[[ Listed records open ]]
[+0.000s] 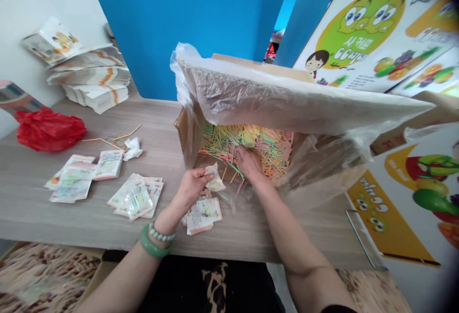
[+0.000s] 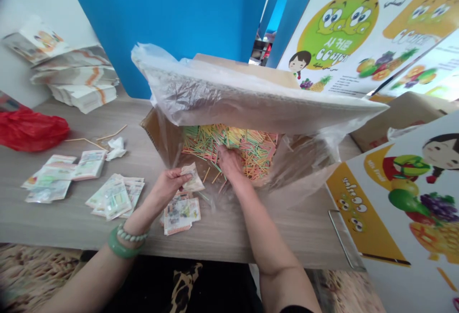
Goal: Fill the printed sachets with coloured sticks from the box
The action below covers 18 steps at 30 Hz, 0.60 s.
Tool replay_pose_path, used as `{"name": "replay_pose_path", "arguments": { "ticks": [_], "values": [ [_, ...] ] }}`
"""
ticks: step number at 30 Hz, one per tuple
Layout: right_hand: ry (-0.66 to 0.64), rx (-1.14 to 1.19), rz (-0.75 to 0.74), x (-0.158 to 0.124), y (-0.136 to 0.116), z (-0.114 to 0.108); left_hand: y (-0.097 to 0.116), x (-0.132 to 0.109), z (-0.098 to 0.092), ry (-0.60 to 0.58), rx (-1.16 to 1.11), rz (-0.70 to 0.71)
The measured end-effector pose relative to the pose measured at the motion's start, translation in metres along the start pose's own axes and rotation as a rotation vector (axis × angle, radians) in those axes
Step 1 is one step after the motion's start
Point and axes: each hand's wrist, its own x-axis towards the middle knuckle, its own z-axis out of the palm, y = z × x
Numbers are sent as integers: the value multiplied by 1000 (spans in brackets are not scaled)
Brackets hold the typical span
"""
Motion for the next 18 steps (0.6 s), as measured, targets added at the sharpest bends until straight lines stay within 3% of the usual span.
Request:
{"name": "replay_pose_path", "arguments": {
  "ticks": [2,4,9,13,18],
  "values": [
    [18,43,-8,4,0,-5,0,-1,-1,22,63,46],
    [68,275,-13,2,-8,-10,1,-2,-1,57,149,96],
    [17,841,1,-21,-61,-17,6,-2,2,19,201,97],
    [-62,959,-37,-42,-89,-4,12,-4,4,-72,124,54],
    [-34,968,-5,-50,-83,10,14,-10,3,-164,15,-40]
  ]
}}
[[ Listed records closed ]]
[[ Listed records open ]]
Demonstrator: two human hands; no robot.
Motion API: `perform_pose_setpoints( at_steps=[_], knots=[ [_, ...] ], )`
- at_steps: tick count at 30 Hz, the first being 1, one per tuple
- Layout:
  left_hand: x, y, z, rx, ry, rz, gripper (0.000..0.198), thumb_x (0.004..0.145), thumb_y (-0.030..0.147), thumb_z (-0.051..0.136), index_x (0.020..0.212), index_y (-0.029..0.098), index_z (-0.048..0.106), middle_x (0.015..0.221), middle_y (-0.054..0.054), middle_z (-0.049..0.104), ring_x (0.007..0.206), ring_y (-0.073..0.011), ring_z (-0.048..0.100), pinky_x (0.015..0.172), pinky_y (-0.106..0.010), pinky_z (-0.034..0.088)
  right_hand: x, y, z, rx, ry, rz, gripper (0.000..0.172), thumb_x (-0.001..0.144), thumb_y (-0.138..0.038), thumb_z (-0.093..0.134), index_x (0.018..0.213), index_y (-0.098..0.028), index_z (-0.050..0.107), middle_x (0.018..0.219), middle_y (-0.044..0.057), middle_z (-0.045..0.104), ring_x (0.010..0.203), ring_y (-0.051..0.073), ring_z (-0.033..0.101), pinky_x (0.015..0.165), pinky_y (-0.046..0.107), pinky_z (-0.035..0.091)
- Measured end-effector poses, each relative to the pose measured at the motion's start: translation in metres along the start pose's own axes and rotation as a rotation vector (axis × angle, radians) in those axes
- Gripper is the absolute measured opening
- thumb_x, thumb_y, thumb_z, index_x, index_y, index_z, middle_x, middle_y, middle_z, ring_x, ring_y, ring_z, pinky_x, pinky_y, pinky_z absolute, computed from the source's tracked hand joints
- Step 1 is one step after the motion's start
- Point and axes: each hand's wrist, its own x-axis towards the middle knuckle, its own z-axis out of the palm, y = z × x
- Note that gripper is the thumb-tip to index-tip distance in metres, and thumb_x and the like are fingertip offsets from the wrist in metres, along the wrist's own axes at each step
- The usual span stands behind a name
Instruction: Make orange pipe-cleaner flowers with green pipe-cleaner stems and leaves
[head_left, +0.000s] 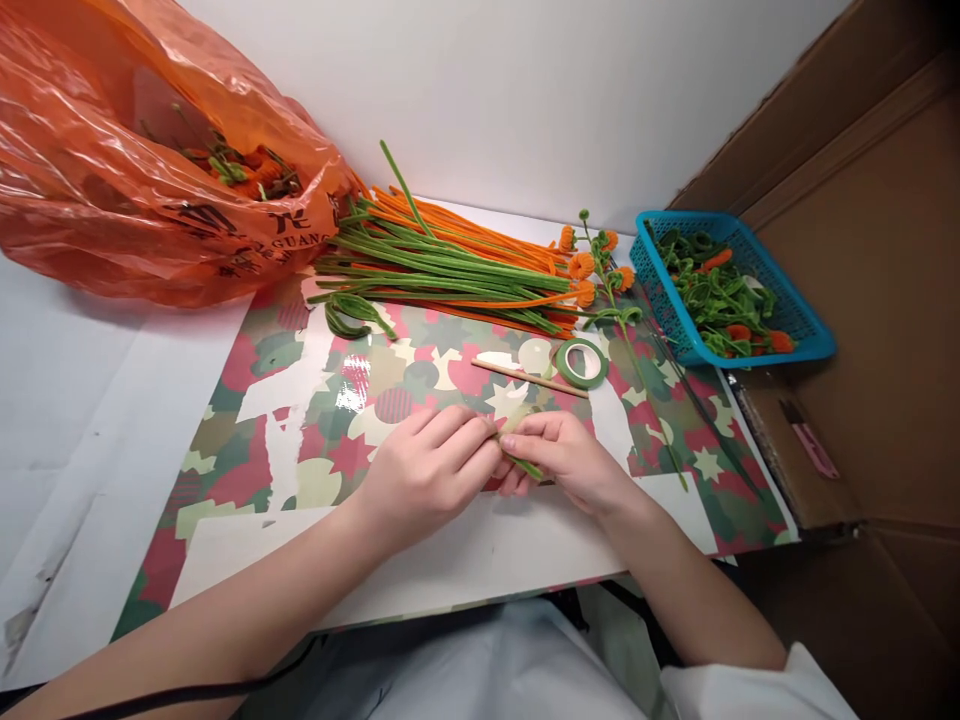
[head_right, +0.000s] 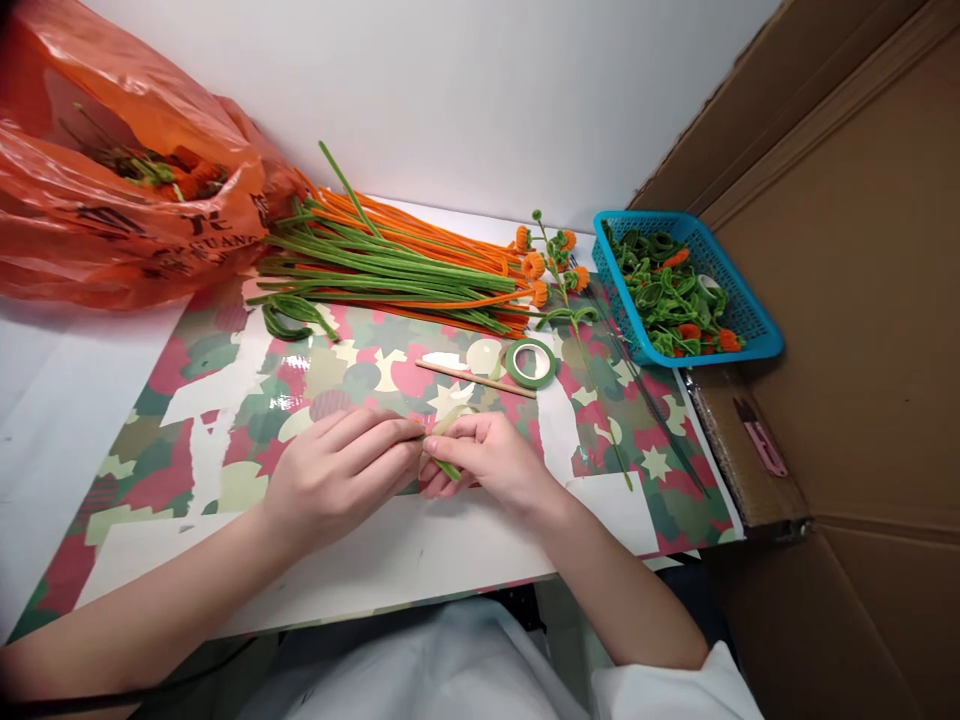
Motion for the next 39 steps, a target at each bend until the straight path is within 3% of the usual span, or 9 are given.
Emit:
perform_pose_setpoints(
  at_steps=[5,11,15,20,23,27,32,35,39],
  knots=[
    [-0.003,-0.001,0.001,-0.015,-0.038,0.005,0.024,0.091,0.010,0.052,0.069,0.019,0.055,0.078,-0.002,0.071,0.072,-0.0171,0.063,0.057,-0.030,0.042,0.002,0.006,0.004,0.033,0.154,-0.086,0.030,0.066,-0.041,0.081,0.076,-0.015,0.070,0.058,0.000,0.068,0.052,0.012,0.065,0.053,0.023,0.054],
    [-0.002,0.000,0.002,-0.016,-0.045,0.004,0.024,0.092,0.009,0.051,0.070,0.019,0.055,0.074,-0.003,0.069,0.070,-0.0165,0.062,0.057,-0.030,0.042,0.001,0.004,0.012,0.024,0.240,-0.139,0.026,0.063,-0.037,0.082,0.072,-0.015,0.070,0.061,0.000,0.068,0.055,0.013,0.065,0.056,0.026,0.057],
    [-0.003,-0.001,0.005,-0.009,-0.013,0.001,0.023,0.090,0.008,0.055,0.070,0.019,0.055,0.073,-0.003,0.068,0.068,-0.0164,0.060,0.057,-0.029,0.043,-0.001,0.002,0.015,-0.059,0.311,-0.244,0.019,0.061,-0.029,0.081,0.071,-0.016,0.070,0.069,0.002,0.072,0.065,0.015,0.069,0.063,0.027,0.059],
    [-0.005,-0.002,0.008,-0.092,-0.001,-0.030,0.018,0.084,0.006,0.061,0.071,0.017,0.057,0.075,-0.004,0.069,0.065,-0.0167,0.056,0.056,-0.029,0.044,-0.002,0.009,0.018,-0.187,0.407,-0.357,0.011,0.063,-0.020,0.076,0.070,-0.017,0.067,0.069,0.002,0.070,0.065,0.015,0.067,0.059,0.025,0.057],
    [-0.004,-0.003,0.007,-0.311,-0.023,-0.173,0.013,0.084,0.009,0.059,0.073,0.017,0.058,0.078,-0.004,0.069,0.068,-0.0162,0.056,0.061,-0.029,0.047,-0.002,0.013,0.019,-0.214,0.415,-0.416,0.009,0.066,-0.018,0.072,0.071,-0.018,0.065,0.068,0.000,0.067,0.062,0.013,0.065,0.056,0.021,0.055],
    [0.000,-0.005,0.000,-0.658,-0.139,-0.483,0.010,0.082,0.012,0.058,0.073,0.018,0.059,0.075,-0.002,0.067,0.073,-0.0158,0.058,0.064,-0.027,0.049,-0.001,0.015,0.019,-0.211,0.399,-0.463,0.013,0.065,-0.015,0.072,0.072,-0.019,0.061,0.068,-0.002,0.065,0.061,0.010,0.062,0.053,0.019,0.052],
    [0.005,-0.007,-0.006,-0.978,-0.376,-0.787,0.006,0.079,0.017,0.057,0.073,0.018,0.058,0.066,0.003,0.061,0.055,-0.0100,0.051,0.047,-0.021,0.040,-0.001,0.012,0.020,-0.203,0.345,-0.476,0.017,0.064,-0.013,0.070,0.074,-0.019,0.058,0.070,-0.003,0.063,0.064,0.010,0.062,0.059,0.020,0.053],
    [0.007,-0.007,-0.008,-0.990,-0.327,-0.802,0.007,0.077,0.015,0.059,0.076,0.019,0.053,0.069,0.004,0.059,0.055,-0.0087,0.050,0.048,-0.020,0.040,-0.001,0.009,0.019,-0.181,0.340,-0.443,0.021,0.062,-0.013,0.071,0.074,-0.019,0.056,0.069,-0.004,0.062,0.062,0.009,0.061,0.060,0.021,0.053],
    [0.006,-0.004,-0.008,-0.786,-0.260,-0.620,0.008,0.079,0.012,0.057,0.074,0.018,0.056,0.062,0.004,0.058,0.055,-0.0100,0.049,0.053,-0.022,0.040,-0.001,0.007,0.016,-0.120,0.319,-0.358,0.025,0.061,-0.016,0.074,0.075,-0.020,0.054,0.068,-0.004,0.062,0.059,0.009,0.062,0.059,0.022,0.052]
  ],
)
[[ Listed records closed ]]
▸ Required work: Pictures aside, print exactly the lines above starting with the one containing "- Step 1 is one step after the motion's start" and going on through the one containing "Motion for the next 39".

▸ Output for this exercise:
- Step 1 is one step after the motion's start
- Point and axes: each hand's wrist, its own x-axis towards the middle knuckle, its own z-axis out of the palm, y = z × x
- Note that gripper is the thumb-tip to index-tip distance in metres, and thumb_x and the like are fingertip offsets from the wrist in metres, along the wrist's own axes at each step
- The usual span stands behind a name
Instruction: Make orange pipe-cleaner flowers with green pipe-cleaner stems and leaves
[head_left, +0.000s] 
[head_right, +0.000s] 
Motion for the next 39 steps, a target at each bend until the straight path is within 3% of the usual span, or 9 are given.

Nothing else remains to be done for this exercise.